* _THE TASK_
Every entry needs to be written out again exactly.

* _TASK MATERIAL_
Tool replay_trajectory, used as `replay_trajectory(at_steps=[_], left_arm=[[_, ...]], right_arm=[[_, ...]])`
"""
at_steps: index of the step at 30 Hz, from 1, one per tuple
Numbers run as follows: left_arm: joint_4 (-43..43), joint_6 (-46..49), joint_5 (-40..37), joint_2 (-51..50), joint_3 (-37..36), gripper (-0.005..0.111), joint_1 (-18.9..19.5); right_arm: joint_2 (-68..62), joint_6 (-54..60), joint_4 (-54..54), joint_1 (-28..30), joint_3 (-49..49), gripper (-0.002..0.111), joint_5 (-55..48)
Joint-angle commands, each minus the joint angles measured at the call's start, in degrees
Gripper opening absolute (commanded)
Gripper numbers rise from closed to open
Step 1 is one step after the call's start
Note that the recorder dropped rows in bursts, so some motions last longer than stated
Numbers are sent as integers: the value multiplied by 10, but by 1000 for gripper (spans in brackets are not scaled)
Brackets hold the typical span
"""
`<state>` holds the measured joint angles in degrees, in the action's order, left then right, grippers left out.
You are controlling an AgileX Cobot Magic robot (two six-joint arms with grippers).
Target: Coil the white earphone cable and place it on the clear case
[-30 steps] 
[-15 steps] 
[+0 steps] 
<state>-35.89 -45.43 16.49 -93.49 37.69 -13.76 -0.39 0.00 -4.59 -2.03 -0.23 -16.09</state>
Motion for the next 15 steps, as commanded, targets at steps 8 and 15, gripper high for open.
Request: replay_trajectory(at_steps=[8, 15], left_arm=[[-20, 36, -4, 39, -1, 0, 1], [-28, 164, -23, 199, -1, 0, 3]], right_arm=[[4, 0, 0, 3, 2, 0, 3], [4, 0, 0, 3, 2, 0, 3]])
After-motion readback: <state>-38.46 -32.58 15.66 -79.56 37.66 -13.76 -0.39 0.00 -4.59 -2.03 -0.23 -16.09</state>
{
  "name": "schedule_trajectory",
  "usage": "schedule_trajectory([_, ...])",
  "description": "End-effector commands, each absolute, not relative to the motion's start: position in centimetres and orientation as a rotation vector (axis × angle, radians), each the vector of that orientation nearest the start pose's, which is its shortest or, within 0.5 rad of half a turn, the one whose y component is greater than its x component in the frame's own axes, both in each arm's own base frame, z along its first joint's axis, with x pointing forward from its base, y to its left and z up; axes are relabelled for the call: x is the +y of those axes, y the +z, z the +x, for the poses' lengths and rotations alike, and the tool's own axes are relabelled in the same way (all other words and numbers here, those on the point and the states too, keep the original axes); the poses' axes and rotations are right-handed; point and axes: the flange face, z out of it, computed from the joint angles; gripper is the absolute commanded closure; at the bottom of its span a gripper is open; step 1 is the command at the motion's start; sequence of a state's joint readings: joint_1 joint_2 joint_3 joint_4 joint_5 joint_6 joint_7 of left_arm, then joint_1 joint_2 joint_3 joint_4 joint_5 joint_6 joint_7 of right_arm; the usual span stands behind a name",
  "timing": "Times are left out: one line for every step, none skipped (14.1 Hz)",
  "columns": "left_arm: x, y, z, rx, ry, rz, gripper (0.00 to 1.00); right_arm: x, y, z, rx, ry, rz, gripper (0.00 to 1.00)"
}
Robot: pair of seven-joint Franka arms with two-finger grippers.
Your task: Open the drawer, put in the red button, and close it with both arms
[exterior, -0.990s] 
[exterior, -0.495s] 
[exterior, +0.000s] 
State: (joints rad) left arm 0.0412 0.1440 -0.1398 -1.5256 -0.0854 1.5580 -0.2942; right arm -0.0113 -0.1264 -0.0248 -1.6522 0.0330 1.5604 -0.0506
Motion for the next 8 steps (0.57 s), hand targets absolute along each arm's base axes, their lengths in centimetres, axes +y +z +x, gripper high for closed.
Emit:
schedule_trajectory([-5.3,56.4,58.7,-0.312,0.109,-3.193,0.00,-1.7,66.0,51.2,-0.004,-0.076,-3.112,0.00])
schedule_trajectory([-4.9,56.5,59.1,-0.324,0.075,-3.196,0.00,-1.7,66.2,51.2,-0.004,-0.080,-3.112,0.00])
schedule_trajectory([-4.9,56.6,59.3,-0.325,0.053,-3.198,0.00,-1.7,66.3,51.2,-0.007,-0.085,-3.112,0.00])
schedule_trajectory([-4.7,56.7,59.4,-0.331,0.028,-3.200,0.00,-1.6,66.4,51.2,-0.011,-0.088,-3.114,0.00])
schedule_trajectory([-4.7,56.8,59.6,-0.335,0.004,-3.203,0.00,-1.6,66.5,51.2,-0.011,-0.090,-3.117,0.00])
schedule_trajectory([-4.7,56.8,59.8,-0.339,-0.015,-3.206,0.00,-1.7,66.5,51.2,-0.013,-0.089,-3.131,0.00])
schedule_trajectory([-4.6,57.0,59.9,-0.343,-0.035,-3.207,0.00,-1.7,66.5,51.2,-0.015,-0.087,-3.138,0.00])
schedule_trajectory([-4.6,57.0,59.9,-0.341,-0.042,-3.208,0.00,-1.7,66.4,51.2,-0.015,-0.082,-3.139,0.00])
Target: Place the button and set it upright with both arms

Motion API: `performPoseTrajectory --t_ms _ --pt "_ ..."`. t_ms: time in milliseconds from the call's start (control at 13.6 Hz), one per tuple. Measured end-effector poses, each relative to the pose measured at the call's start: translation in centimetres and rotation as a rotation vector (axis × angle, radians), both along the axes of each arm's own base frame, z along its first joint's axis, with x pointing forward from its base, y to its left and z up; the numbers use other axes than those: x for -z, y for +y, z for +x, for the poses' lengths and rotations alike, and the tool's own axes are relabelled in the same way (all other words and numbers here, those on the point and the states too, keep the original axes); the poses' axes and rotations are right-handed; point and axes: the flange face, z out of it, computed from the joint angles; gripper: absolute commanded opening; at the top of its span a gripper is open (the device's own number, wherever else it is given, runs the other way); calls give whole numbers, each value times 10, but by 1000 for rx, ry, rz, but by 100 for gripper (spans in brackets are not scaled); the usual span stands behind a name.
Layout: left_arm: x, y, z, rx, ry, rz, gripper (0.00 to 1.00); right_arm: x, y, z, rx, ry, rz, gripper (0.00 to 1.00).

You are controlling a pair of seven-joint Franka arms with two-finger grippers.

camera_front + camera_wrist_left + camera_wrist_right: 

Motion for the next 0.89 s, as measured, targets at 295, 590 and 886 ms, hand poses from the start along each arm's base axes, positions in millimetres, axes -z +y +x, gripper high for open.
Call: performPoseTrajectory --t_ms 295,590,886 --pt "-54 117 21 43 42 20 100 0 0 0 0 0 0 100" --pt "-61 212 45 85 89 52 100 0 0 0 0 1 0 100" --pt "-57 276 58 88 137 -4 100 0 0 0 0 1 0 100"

* _SOLUTION TO THIS PROBLEM_
Tool replay_trajectory, used as `replay_trajectory(at_steps=[_], left_arm=[[_, ...]], right_arm=[[_, ...]])`
"""
at_steps: index of the step at 30 Hz, from 1, one per tuple
Numbers run as follows: left_arm: joint_4 (-43..43), joint_6 (-46..49), joint_5 (-40..37), joint_2 (-51..50), joint_3 (-37..36), gripper (-0.005..0.111), joint_1 (-18.9..19.5); right_arm: joint_2 (-68..62), joint_6 (-54..60), joint_4 (-54..54), joint_1 (-28..30), joint_3 (-49..49), gripper (-0.002..0.111), joint_5 (-55..48)
Joint-angle commands, each minus the joint angles measured at the call's start, in degrees
Gripper opening absolute (commanded)
Gripper numbers rise from closed to open
Step 1 is one step after the call's start
Note that the recorder dropped rows in bursts, so some motions last longer than stated
Numbers are sent as integers: the value multiplied by 10, but by 1000 for gripper (spans in brackets are not scaled)
Brackets hold the typical span
"""
`<state>` holds the measured joint angles in degrees, in the action's order, left then right, grippers left out.
You are controlling an AgileX Cobot Magic robot (two six-joint arms with grippers).
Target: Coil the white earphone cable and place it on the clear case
[-30 steps] 
[-15 steps] 
[+0 steps] 
<state>-35.89 -45.43 16.49 -93.49 37.69 -13.76 -0.39 0.00 -4.59 -2.03 -0.23 -16.09</state>
Motion for the next 15 steps, as commanded, targets at steps 8 and 15, gripper high for open.
Request: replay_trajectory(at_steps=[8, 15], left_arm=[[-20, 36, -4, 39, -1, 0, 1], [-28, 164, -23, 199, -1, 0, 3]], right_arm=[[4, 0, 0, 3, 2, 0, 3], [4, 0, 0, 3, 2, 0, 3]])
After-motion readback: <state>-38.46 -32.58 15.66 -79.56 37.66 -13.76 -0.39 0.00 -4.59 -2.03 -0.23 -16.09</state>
{
  "name": "schedule_trajectory",
  "usage": "schedule_trajectory([_, ...])",
  "description": "End-effector commands, each absolute, not relative to the motion's start: position in centimetres and orientation as a rotation vector (axis × angle, radians), each the vector of that orientation nearest the start pose's, which is its shortest or, within 0.5 rad of half a turn, the one whose y component is greater than its x component in the frame's own axes, both in each arm's own base frame, z along its first joint's axis, with x pointing forward from its base, y to its left and z up; axes are relabelled for the call: x is the +y of those axes, y the +z, z the +x, for the poses' lengths and rotations alike, and the tool's own axes are relabelled in the same way (all other words and numbers here, those on the point and the states too, keep the original axes); the poses' axes and rotations are right-handed; point and axes: the flange face, z out of it, computed from the joint angles; gripper is the absolute commanded closure; at the bottom of its span a gripper is open; step 1 is the command at the motion's start; sequence of a state's joint readings: joint_1 joint_2 joint_3 joint_4 joint_5 joint_6 joint_7 of left_arm, then joint_1 joint_2 joint_3 joint_4 joint_5 joint_6 joint_7 of right_arm; the usual span stands behind a name",
  "timing": "Times are left out: one line for every step, none skipped (14.1 Hz)",
  "columns": "left_arm: x, y, z, rx, ry, rz, gripper (0.00 to 1.00); right_arm: x, y, z, rx, ry, rz, gripper (0.00 to 1.00)"
}
Robot: pair of seven-joint Franka arms with two-finger grippers.
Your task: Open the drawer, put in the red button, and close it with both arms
[exterior, -0.990s] 
[exterior, -0.495s] 
[exterior, +0.000s] 
State: (joints rad) left arm 0.0412 0.1440 -0.1398 -1.5256 -0.0854 1.5580 -0.2942; right arm -0.0113 -0.1264 -0.0248 -1.6522 0.0330 1.5604 -0.0506
Motion for the next 8 steps (0.57 s), hand targets absolute along each arm's base axes, their lengths in centimetres, axes +y +z +x, gripper high for closed.
Emit:
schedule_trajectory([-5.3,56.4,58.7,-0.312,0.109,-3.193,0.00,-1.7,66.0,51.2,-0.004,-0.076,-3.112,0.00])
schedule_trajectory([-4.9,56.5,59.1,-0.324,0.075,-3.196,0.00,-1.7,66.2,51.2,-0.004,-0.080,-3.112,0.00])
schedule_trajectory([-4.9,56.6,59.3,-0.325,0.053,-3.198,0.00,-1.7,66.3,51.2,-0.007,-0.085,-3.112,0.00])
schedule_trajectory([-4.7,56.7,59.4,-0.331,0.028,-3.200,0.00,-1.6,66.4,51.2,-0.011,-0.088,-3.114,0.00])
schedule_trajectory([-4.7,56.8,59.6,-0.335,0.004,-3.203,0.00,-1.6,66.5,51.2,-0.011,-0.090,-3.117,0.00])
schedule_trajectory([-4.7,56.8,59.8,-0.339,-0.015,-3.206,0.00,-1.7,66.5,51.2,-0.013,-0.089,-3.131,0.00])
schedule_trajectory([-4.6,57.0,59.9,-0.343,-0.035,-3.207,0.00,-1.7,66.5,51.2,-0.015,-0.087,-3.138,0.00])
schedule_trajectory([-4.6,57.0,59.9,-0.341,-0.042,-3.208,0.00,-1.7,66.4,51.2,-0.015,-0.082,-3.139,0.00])
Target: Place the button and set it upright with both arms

Motion API: `performPoseTrajectory --t_ms _ --pt "_ ..."`. t_ms: time in milliseconds from the call's start (control at 13.6 Hz), one per tuple. Measured end-effector poses, each relative to the pose measured at the call's start: translation in centimetres and rotation as a rotation vector (axis × angle, radians), both along the axes of each arm's own base frame, z along its first joint's axis, with x pointing forward from its base, y to its left and z up; the numbers use other axes than those: x for -z, y for +y, z for +x, for the poses' lengths and rotations alike, and the tool's own axes are relabelled in the same way (all other words and numbers here, those on the point and the states too, keep the original axes); the poses' axes and rotations are right-handed; point and axes: the flange face, z out of it, computed from the joint angles; gripper: absolute commanded opening; at the top of its span a gripper is open (the device's own number, wherever else it is given, runs the other way); calls give whole numbers, each value times 10, but by 1000 for rx, ry, rz, but by 100 for gripper (spans in brackets are not scaled); the usual span stands behind a name.
Layout: left_arm: x, y, z, rx, ry, rz, gripper (0.00 to 1.00); right_arm: x, y, z, rx, ry, rz, gripper (0.00 to 1.00).

You are controlling a pair of seven-joint Franka arms with two-finger grippers.

camera_front + camera_wrist_left + camera_wrist_right: 

Motion for the next 0.89 s, as measured, targets at 295, 590 and 886 ms, hand poses from the start along each arm's base axes, positions in millimetres, axes -z +y +x, gripper high for open.
Call: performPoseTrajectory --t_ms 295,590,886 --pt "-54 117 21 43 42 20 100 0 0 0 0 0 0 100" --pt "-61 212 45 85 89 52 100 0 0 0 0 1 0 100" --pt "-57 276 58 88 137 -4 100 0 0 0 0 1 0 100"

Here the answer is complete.